Jun then worked towards an international breakthrough. Under the aegis of Bill Kong Chi-keung, the head of Hong Kong's Edko Films, the actress first collaborated with Andrew Lau Wai-keung on the Amsterdam-set romantic thriller Daisy, and then transformed herself into an all-fighting action hero in the anime adaptation Blood: The Last Vampire. After briefly returning to South Korea to play a television producer in the comedy A Man Who Was Superman, Jun left home again for China to star in Wayne Wang's adaptation of Lisa See's novel The Snow Flower and the Secret Fan.

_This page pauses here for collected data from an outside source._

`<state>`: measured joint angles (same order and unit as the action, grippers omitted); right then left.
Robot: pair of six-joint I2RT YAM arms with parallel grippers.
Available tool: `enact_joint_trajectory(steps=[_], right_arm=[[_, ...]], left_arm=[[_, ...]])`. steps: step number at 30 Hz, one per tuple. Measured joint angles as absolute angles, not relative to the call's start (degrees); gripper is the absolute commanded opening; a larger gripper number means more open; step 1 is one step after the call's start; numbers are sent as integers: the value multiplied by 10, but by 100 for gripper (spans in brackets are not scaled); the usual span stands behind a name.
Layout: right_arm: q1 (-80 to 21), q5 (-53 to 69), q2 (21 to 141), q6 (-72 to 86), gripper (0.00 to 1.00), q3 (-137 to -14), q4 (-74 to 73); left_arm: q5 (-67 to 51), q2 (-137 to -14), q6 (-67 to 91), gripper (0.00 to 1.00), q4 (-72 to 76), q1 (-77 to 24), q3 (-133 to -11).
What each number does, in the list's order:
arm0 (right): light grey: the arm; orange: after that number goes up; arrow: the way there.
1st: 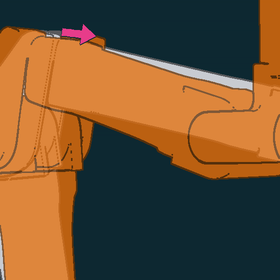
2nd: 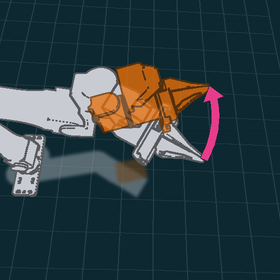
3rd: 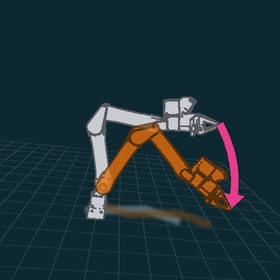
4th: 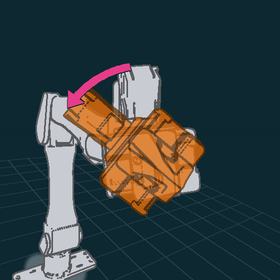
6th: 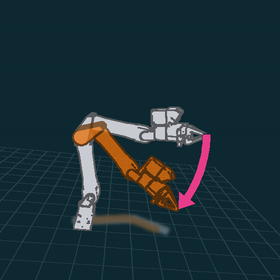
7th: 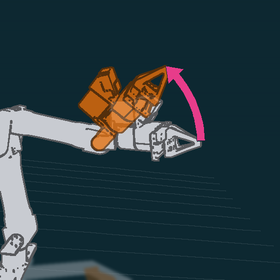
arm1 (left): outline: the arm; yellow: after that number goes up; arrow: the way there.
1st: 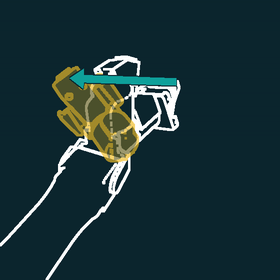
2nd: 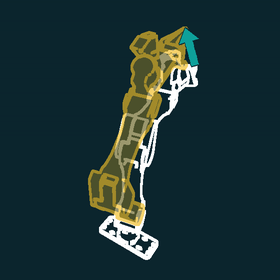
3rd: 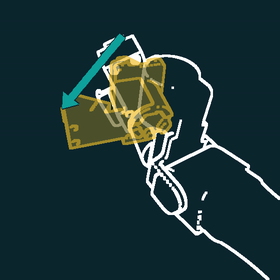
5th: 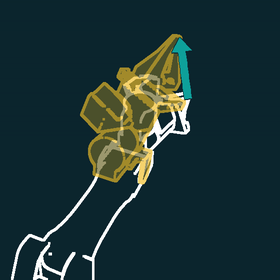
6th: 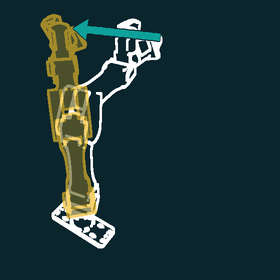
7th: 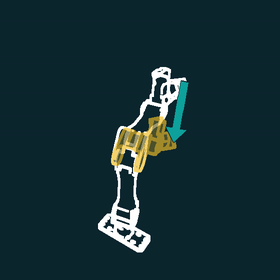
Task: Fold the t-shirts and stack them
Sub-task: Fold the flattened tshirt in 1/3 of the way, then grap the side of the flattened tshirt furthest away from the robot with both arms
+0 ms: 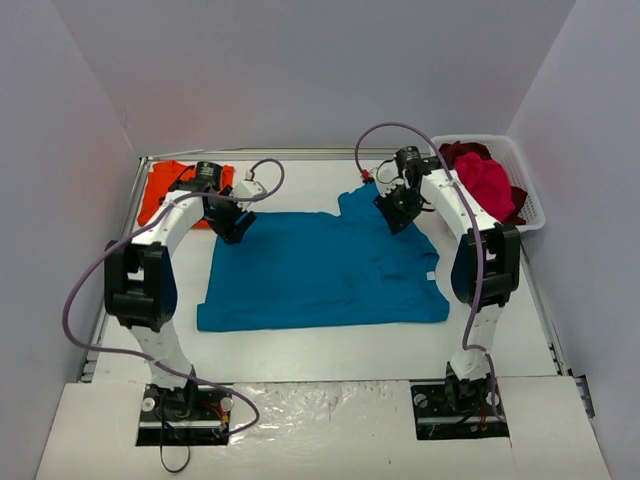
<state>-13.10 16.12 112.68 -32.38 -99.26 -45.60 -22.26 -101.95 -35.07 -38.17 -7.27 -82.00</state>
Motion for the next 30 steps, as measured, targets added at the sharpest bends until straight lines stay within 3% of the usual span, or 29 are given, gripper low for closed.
enact_joint_trajectory(steps=[6, 14, 22, 30], right_arm=[[-127, 162, 1173, -319, 25, -996, -451], [-96, 168, 1191, -319, 26, -1005, -448], [-87, 167, 1210, -319, 26, -1005, -449], [-87, 159, 1222, -319, 26, -1005, -449]], left_arm=[[-272, -1148, -412, 37, -409, -46, -947], [-399, -1279, -462, 38, -505, 50, -1118], [-422, -1365, -537, 38, -609, 56, -1268], [-419, -1388, -585, 38, -649, 47, -1287]])
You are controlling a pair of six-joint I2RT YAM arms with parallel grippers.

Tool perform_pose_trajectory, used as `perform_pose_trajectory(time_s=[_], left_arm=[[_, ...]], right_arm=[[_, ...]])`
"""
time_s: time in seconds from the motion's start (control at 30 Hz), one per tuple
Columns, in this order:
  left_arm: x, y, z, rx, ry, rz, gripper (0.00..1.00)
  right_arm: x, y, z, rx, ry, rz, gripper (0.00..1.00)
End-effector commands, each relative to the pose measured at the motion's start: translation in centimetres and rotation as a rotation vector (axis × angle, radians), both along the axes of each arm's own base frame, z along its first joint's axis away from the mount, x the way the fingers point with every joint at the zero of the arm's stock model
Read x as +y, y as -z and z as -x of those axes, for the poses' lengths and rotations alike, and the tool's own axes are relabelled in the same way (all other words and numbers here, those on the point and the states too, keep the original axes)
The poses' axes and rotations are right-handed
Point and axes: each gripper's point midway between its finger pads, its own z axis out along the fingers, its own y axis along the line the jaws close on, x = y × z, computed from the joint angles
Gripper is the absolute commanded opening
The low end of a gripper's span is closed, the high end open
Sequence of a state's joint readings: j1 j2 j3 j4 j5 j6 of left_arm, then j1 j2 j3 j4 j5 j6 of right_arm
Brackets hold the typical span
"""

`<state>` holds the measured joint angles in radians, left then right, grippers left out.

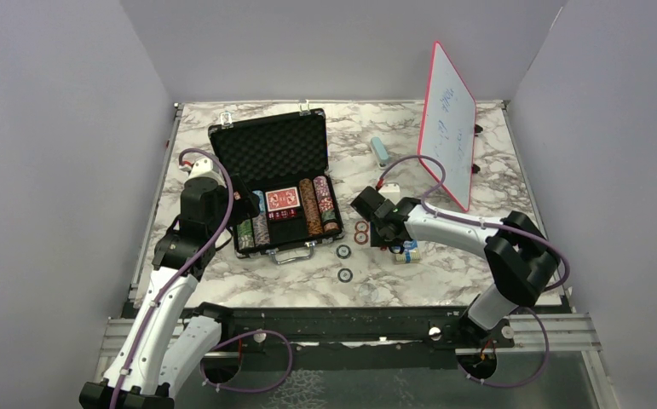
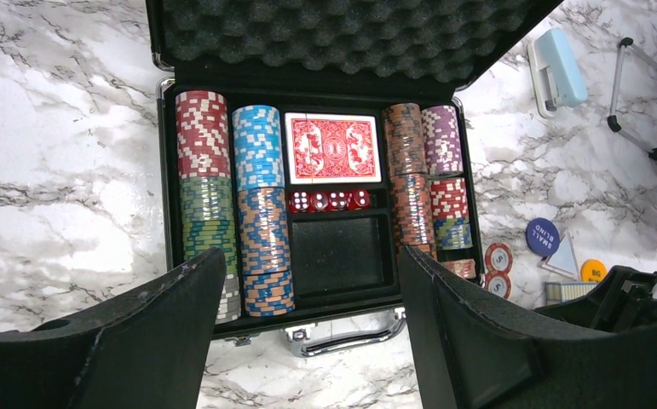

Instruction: Pack up texas hold em set

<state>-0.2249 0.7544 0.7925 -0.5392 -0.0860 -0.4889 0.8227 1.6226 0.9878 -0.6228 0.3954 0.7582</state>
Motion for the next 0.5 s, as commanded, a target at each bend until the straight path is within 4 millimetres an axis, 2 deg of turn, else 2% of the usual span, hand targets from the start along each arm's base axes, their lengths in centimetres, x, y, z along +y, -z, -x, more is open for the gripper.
perform_pose_trajectory(time_s=[0.0,0.2,0.47], left_arm=[[-0.6,-0.5,-0.3,-0.026,0.030,0.011,0.76],[-0.6,-0.5,-0.2,-0.029,0.033,0.010,0.76],[-0.8,-0.3,-0.1,-0.023,0.045,0.010,0.76]], right_arm=[[-0.2,-0.7,-0.4,-0.022,0.009,-0.005,0.34],[-0.6,0.6,0.0,0.005,0.022,0.020,0.34],[-0.7,0.7,-0.1,0.003,0.025,0.021,0.34]])
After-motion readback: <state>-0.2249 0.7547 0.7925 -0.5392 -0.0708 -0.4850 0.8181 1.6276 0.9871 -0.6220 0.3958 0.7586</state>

She learnt to speak her English lines in The Snow Flower and can now understand and communicate briefly in the language. But the process proved tiring. "It's tough, making films overseas. You have to speak English, and adapt to a lot of things you haven't seen. But the linguistic barrier is the one that's hard to crack."
That's why she decided to take a break, go home and make two Korean productions back to back. "I did learn a lot from my previous [international] productions, but the Korean market means a lot to me," she says. "And I saw that Korean audiences still supported me, so I came back."
Jun also understands where the biggest paycheques come from. During her recent visit to Hong Kong, she flaunted her Putonghua (and, to a lesser extent, Cantonese) skills. She remains one of the best-known Korean actors among Chinese-speaking audiences.
"China is such a vast country, and I have lots of fans there," she says. "[When] I worked on Snow Flower, I saw [co-star] Li Bingbing's vast influence in the country. I really felt the might of that market. It could really help develop my career."
Now that's a pragmatic approach her Thieves character, Yenicall, would be proud of.